Public international development agencies make up the majority of donors. Now that donors are able to contribute to DFIs through ODA routes, the claim can be made that DFIs should also be required to follow DE principles as they invest in private enterprises. Although DFIs are able to operate similarly to ODA, the overall goals and methods of these streams of funding are not perfectly aligned. One reason for this is that DFIs are focused on creating jobs and receiving a return on investment, while ODA focuses on poverty-alleviation. Additionally, each DFI has individual operating guidelines and procedures. The chart below includes items that were discussed at the 2016 CAPE Conference as DE supporters considered whether DFIs should be required to adhere to DE principles:
As a result of this discussion, the recommendations below were compiled and will be presented at the Second High-level Meeting of the GPEDC on November 28th:
- DFIs and other donor-backed investment vehicles should commit to supporting national development strategies. The GPEDC should track whether donors incorporate country preferences into their investment strategies. Attempts to achieve wider ownership of investment decisions would be impractical.
- Countries and donors should commit to harmonising the relevant elements of country results frameworks with those used by DFIs and other donor-backed investment vehicles. No indicator is necessary.
- Donors should commit to putting in place rigorous procedures for identifying groups at risk, consulting affected communities and handling grievances.

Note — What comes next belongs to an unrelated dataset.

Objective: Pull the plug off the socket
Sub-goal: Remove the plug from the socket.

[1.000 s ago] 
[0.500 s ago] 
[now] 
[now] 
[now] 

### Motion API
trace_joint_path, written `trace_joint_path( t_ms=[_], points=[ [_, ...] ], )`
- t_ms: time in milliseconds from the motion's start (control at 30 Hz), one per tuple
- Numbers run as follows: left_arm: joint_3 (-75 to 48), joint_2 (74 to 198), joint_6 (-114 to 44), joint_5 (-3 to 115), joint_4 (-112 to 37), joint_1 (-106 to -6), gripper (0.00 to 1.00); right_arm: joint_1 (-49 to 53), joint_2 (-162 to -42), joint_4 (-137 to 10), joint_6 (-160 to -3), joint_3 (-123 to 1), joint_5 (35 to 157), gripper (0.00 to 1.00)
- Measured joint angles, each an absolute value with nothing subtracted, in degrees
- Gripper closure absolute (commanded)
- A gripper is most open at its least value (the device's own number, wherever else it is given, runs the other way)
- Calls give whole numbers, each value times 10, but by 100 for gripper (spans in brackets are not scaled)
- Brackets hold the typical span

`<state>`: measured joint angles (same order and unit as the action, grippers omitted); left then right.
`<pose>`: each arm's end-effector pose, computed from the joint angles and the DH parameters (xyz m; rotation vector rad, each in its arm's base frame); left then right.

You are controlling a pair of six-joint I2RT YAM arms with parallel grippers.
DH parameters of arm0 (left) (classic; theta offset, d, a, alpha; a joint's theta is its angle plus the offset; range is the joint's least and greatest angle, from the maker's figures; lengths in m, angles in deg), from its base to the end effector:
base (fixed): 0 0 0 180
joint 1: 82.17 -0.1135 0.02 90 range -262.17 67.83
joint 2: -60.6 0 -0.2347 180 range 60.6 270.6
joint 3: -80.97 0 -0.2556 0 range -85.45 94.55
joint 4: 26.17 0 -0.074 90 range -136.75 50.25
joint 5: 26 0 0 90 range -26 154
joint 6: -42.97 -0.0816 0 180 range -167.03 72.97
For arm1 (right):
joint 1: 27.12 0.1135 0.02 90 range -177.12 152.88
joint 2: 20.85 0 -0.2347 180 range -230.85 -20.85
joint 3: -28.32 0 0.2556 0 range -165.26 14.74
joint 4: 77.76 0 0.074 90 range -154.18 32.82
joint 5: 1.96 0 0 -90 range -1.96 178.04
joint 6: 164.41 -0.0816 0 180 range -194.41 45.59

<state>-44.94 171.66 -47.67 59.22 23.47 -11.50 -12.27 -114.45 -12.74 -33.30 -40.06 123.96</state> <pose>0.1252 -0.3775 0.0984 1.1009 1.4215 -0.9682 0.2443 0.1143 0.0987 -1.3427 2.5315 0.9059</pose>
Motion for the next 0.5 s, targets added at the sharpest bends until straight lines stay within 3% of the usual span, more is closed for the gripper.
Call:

Monitoring could be based on an independent rating of these.
- Donors should commit to a process that will establish shared transparency requirements when investing public money in private enterprise (PPP). Indicators could include the percentage of PPPs that conform to Open Contracting Partnership data standards, and the percentage of investments where: full beneficial ownership information is available; the upfront investment case is public; some indication of the degree of concessionality is stated.
- Partnership and accountability should apply when formulating investment strategies and monitoring their execution, and in ensuring that those making day-to day investments take full account of the consequences of their decisions on local communities.